### The data

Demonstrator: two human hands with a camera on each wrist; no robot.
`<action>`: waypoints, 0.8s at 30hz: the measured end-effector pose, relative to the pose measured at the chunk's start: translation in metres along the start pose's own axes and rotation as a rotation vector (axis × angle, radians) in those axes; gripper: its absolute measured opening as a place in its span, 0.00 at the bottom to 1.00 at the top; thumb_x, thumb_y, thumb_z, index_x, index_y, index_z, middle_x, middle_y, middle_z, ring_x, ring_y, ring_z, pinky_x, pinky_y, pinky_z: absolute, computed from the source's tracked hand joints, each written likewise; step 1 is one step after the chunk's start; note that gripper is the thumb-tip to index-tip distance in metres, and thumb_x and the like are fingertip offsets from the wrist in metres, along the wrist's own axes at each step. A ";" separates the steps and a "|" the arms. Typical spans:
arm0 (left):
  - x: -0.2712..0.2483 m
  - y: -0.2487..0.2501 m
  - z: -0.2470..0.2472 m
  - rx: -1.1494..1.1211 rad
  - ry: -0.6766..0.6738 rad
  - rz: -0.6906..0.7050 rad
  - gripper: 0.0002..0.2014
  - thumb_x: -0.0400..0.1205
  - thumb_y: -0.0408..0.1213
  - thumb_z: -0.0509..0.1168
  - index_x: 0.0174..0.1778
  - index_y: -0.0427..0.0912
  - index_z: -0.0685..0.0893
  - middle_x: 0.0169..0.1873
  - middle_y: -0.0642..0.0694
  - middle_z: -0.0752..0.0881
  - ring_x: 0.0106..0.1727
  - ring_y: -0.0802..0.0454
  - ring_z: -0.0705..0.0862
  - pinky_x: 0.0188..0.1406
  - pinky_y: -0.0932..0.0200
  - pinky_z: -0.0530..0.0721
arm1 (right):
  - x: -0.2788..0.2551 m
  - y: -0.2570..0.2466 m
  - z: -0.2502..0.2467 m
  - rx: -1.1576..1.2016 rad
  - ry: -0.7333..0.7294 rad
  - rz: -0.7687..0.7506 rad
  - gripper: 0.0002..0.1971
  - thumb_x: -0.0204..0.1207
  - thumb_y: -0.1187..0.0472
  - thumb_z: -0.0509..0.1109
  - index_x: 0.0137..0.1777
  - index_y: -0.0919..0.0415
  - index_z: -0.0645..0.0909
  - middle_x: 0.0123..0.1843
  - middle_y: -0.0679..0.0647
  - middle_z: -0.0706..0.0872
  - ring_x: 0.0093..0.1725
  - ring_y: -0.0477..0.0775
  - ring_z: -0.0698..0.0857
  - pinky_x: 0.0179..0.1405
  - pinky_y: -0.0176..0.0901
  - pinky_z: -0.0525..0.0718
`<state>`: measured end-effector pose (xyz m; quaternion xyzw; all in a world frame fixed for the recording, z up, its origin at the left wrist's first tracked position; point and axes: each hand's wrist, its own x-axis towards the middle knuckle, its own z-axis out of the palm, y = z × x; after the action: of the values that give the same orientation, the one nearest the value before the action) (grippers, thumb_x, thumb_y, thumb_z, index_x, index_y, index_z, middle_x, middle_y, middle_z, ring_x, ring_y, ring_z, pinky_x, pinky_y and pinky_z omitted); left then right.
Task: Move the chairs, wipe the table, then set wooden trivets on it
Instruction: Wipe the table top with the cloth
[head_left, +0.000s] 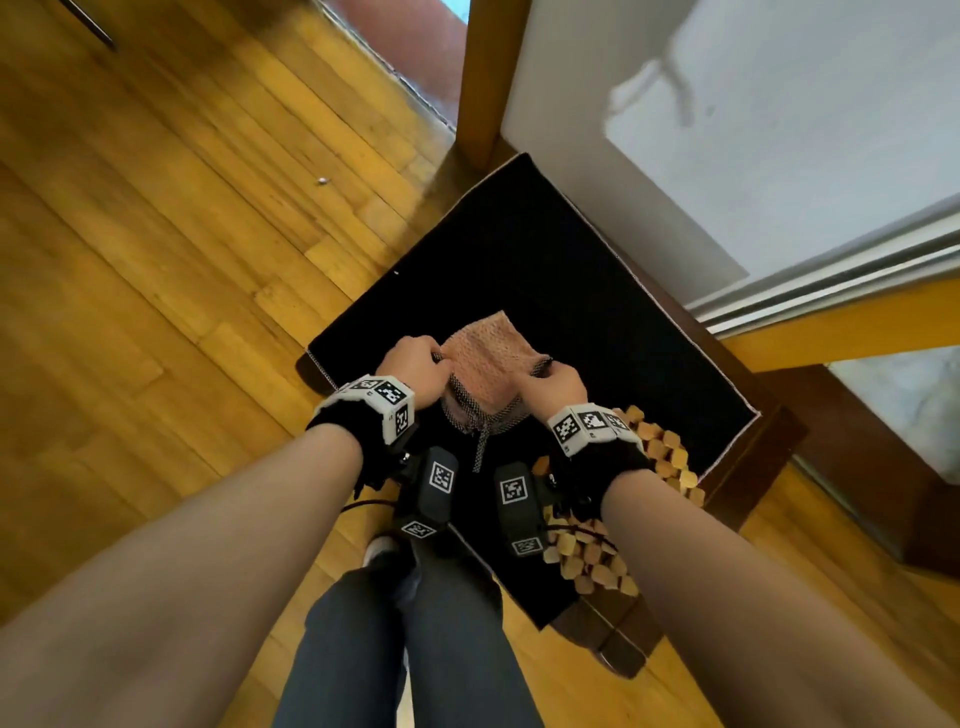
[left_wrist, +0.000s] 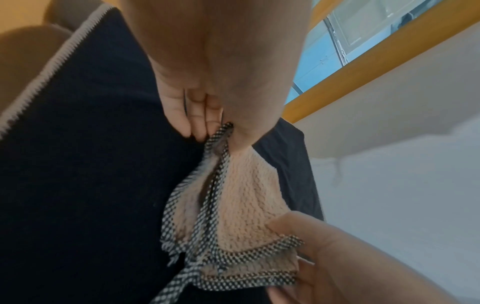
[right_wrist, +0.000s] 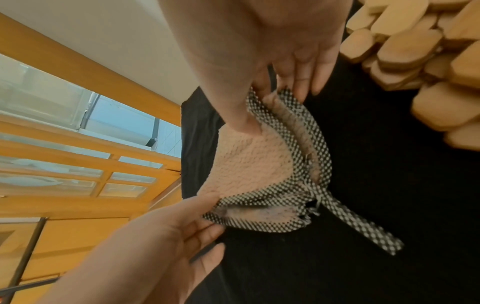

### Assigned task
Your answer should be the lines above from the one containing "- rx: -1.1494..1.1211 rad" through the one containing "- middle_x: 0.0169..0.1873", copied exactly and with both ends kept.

### Answer box
  - rx: -1.1494..1.1211 rad
  - ry: -0.6766..0.6738 rad
  - rz: -0.6906..0.7050 rad
  - gripper: 0.0002..0.2014
  - thumb_x: -0.0400..0.1205
  - thumb_y: -0.0408..0.1213
  - thumb_z: -0.0509..0.1168
  - index_x: 0.0174..0.1778
  - index_y: -0.0427..0.0912
  - index_z: -0.0685..0.0893
  - middle_x: 0.0169..0.1873

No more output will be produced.